Si lo llevamos a una caseta de 25,000 aves, esto representa aproximadamente 1,000 litros de agua tan solo el primer día. Esta cifra confirma que la hidratación temprana no es un detalle operativo, sino un punto crítico del manejo.
Por ello, el uso de bebederos suplementarios juega un papel estratégico. Colocar vitroleros a una densidad de 100 aves por unidad garantiza un acceso más rápido y uniforme al agua. Por ejemplo, utilizando el bebedero vitrolero cuadrado de 5 litros QUADRA 5 PRO de Sephnos, una caseta puede disponer de hasta 1,500 litros de agua fácilmente accesible desde el primer día.
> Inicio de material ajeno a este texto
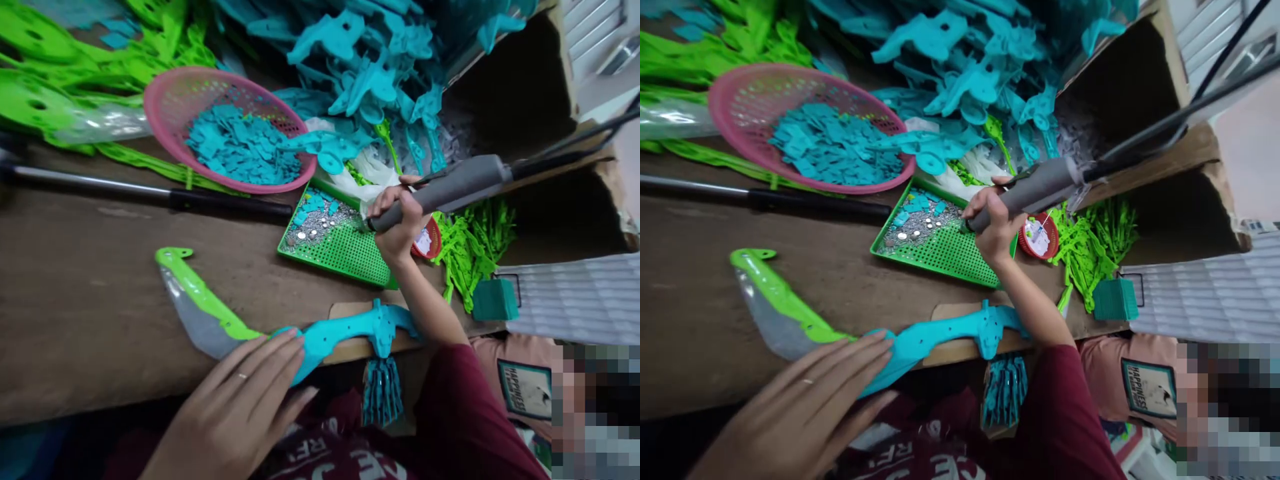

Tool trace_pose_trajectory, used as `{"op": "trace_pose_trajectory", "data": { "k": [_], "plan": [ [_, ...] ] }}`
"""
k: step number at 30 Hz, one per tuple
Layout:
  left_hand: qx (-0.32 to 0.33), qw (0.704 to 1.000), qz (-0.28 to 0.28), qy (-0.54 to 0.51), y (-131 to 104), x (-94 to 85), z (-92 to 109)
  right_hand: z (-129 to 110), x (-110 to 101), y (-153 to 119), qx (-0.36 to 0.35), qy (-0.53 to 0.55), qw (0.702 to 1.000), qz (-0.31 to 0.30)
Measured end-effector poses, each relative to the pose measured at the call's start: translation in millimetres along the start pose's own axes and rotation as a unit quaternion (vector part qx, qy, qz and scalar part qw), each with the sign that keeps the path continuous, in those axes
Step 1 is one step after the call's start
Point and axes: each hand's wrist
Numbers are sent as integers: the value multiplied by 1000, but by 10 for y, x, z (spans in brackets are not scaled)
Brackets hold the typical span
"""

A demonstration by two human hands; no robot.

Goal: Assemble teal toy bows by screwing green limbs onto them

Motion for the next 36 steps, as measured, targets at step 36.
{"op": "trace_pose_trajectory", "data": {
  "k": [36],
  "plan": [
    [217,912,-271,219,1577,599,-473,358,-1106,-54,29,-61,989,131]
  ]
}}
Point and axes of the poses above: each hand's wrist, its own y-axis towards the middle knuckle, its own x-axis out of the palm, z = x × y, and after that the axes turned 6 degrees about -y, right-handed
Esta disponibilidad adicional acelera la hidratación inicial y, como consecuencia directa, estimula el consumo de alimento. A esto se suma el agua que las aves obtienen al activar los bebederos de nipple, reforzando el suministro total.
Durante las primeras 48 horas, es indispensable asegurar que el pollito tenga acceso constante a agua limpia y fresca. Una hidratación adecuada en este periodo favorece el arranque metabólico, fortalece el sistema digestivo y mejora el desempeño general del lote.
Además, el monitoreo del consumo de agua debe formar parte de los indicadores diarios de manejo. Existe una relación directa entre agua y alimento:
Ave que no bebe, no come.
Y ave que no come en los primeros días, difícilmente recupera ese crecimiento más adelante.